Dans la mesure où elle nous semble présenter un certain intérêt pour la suite de l´analyse, nous reprenons la description que fait la Cour du service controversé de Google : « Ce service permet à tout opérateur économique, moyennant la sélection d´un ou de plusieurs mots clés, de faire apparaître, en cas de concordance entre ce ou ces mots et celui ou ceux contenus dans la requête adressée par un internaute au moteur de recherche, un lien promotionnel vers son site. Ce lien promotionnel apparaît dans la rubrique «liens commerciaux», qui est affichée soit en partie droite de l´écran, à droite des résultats naturels, soit en partie supérieure de l´écran, au-dessus desdits résultats » (point 23).
La Cour ajoute que la rémunération pour ce service est fonction du prix maximal par clic que l´annonceur est prêt à payer et que la position de l´annonce dépend de son prix lorsque plusieurs annonceurs achètent un même mot clé (plus l´annonceur augmente son prix, plus il sera en vue dans la liste des annonces publicitaires pour ce mot clé - point 26).
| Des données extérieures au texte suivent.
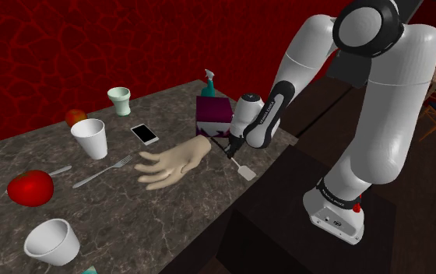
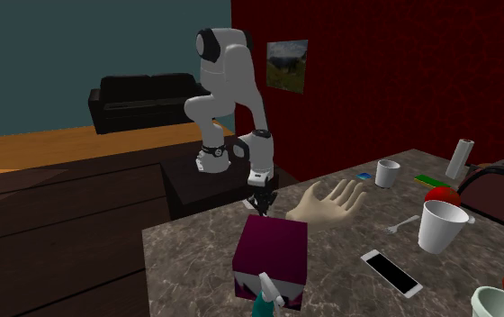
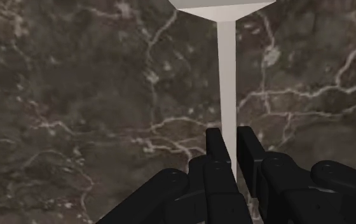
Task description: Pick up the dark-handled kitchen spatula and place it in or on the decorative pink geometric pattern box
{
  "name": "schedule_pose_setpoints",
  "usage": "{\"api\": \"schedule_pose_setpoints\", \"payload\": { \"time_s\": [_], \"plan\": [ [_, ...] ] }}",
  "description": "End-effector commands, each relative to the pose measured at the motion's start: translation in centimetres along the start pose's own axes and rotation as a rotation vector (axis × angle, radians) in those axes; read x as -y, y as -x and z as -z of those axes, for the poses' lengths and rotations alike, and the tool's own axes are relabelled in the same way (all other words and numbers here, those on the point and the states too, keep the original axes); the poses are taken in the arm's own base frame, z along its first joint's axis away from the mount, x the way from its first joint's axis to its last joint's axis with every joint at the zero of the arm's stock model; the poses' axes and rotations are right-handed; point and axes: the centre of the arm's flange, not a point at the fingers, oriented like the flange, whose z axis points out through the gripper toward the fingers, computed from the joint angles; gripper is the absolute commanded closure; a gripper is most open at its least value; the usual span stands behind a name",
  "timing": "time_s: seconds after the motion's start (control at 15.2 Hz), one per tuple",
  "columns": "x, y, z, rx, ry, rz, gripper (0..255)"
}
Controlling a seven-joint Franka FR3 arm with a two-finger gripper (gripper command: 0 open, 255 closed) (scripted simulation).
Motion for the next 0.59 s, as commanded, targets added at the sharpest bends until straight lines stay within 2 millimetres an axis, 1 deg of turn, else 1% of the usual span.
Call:
{"api": "schedule_pose_setpoints", "payload": {
  "time_s": [0.0,0.53],
  "plan": [
    [0.0,-0.1,0.9,0.0,0.0,0.0,255],
    [0.0,-0.3,5.1,0.0,0.0,0.0,255]
  ]
}}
Y-a-t-il une atteinte à la marque ? Non, mais...
La Cour de cassation de France avait tout d´abord interrogé la Cour de justice concernant l´existence d´une possible atteinte aux droits du titulaire de marque du fait de la vente de mots clés correspondant à un terme enregistré comme marque.
La Cour de justice considère (points 56 à 58) que Google ne fait pas un usage du signe au titre de marque en commercialisant des mots clés y correspondant, car le signe n´est, dans ce cas, pas utilisé dans le cadre de la promotion des services de Google (mais seulement de ceux de l´annonceur qui a acheté le mot clé). Ce faisant, la Cour évacue le débat sur les autres conditions que doit remplir un usage de marque pour être interdit. Cette appréciation nous semble difficilement conciliable avec d´autres arrêts de la Cour, en particulier celui prononcé dans l´affaire Arsenal (C- 206/01).
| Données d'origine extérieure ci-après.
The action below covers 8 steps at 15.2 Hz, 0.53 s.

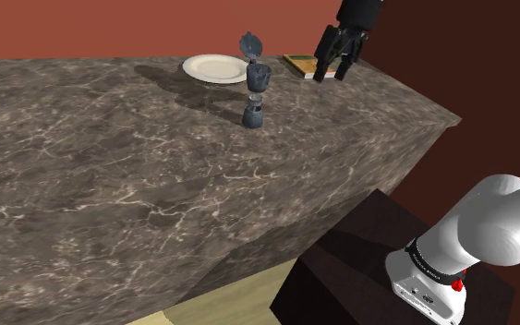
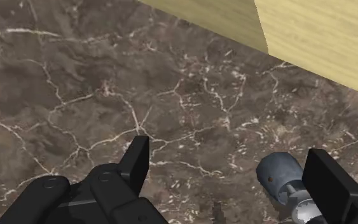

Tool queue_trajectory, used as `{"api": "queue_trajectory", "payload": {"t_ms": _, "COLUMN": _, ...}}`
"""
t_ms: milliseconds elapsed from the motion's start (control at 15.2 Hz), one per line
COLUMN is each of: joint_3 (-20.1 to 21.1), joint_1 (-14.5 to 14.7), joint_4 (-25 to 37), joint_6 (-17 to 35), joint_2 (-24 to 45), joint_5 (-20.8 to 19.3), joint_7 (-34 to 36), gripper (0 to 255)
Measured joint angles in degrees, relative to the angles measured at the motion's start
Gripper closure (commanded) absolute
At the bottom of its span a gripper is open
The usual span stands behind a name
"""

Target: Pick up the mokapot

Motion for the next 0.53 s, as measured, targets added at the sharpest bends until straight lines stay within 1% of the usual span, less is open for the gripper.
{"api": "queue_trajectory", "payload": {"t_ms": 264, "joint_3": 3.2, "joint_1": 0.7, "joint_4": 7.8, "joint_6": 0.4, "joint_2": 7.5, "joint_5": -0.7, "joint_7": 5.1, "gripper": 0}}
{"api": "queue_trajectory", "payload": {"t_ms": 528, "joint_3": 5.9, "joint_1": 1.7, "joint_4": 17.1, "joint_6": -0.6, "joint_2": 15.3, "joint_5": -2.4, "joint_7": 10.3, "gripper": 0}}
A cet égard, il est en outre intéressant d´observer que la directive sur les marques permet aux Etats membres de conférer aux titulaires de marques le droit d´interdire tout usage de la marque « autrement que pour distinguer des produits ou services » (article 5, §5, de la directive 2008/95 sur les marques). Cette faculté n´a toutefois pas été exercée par le législateur français, ce qui explique que la Cour de justice n´a pas eu à se prononcer sur ce point. Signalons à ce propos que l´article 2.20.1.d de la Convention Benelux sur la propriété intellectuelle permet précisément au titulaire de marque de s´opposer à tout usage d´un signe « à des fins autres que celles de distinguer les produits ou services, lorsque l´usage de ce signe sans juste motif tire indûment profit du caractère distinctif ou de la renommée de la marque ou leur porte préjudice ». L´arrêt de la Cour de justice ne permet donc pas d´exclure une atteinte à la marquee fondée sur cette disposition Benelux, dans la mesure où son arrêt ne porte pas sur cette disposition de la directive précitée et vise seulement l´existence d´une possible atteinte à la marque du fait d´un usage du signe « en tant que marque » (pour désigner les produits ou services commercialisés par Google).
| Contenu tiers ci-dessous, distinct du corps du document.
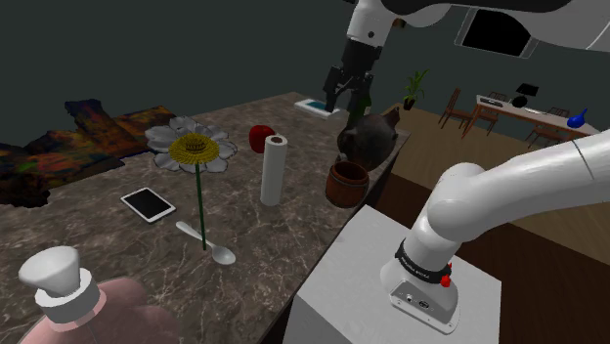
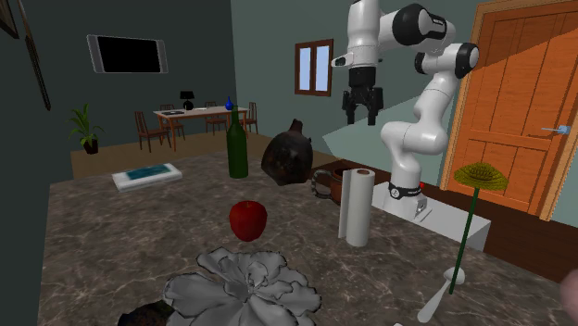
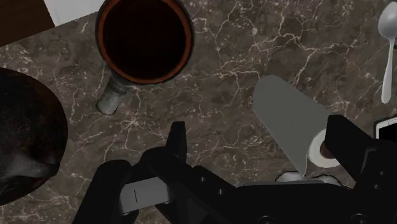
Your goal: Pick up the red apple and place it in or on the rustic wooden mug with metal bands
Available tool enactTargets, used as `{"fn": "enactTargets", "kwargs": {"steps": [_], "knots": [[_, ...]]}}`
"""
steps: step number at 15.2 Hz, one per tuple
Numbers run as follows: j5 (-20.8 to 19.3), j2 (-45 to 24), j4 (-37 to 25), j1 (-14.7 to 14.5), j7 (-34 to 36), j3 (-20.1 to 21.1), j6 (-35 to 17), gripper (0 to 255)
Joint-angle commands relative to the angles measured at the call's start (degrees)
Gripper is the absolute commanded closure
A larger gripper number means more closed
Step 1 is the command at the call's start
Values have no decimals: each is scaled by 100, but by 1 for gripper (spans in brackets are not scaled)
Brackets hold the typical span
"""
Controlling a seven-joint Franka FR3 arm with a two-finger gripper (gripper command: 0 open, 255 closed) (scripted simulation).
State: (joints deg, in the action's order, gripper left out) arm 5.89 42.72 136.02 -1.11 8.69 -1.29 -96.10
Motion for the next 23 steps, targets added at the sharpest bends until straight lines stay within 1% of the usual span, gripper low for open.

Par contre, la Cour de justice juge que l´annonceur fait bien un usage illicite de la marque (ce qui relève du domaine de l´évidence). La Cour consacre de longs développements à la situation de l´annonceur, bien que cela présente peu d´intérêt pratique (aucun annonceur n´est partie dans les litiges concernés). Parmi ces développements, on s´étonnera, par exemple, de lire que la Cour écarte l´atteinte à la fonction publicitaire de la marque sur la base de la consideration suivante : « (...) lorsque l´internaute introduit le nom d´une marque en tant que mot de recherche, le site d´accueil et promotionnel du titulaire de ladite marque va apparaître dans la liste des résultats naturels et cela, normalement, sur l´un des premiers rangs de cette liste. Cet affichage, qui est en outre gratuit, a pour conséquence que la visibilité pour l´internaute des produits ou services du titulaire de la marque est garantie, indépendamment de la question de savoir si ce titulaire réussit ou non à faire également afficher, sur l´un des premiers rangs, une annonce dans la rubrique «liens commerciaux» (point 97). La Cour néglige ainsi la circonstance que la valeur commerciale du signe peut se trouver affectée par la présence - dans les résultats de recherche - aux côtés du (des) site(s) officiel(s) et licite (s), de sites commercialisant des contrefaçons... Sans compter le fait qu´il est pour le moins indigeste pour le titulaire de marque de devoir tolérer cette cohabitation, de surcroît sans aucune certitude d´une position de référencement correcte dans les résultats naturels du moteur de recherche (en fonction des contenus et techniques de référencement utilisées par les autres sites, il n´est en effet pas impossible que ceux-ci surclassent le site officiel du titulaire de marquee dans les résultats naturels de Google).
Ecarter d´une manière générale toute atteinte à la fonction publicitaire sur cette seule base nous semble excessif.